- **TASK DETAILS**: Your answer should repeat exactly the line containing "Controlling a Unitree" and all lines after it through the end of the material below, with no other text.

- **DATA SEGMENT**:
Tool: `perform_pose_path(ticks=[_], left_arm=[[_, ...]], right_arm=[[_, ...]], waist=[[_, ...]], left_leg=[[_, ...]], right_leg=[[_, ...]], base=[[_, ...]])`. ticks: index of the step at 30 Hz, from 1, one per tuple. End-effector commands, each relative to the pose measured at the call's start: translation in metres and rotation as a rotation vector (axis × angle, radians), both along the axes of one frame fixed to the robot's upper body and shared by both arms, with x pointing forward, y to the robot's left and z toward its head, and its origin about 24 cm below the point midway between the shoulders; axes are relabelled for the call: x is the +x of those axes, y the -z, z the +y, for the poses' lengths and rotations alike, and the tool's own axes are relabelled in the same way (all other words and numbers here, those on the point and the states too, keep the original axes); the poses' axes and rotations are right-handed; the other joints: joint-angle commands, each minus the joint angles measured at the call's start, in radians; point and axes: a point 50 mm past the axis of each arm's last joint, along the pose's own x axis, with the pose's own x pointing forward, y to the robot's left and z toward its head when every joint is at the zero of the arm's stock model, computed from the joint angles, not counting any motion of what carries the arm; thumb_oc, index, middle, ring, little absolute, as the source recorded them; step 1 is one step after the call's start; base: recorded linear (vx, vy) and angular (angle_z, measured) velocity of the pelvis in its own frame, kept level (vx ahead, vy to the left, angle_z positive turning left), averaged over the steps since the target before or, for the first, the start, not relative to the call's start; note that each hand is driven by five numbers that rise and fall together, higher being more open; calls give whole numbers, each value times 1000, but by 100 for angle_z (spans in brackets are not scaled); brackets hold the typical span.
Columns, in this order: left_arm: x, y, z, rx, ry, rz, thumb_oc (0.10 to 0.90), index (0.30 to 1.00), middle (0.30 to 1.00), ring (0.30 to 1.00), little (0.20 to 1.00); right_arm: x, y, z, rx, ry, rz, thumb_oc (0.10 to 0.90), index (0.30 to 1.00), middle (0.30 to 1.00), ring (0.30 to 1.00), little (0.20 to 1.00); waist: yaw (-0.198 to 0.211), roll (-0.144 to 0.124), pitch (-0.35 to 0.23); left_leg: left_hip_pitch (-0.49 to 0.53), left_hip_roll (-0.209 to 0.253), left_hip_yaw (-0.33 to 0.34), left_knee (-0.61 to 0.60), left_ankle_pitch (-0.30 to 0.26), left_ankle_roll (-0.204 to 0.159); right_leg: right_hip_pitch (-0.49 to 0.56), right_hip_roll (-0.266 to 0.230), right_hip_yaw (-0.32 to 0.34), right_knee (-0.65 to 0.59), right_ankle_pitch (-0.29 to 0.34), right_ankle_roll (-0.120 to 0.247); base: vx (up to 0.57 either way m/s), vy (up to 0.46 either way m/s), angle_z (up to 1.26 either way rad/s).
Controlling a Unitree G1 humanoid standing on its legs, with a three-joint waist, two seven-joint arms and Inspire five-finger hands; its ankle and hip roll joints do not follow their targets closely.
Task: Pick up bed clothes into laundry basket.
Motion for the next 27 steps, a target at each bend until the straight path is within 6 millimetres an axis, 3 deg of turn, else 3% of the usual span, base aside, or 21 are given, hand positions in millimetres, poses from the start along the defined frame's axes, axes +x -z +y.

- **SOLUTION TO THIS TASK**:
Controlling a Unitree G1 humanoid standing on its legs, with a three-joint waist, two seven-joint arms and Inspire five-finger hands; its ankle and hip roll joints do not follow their targets closely.
Task: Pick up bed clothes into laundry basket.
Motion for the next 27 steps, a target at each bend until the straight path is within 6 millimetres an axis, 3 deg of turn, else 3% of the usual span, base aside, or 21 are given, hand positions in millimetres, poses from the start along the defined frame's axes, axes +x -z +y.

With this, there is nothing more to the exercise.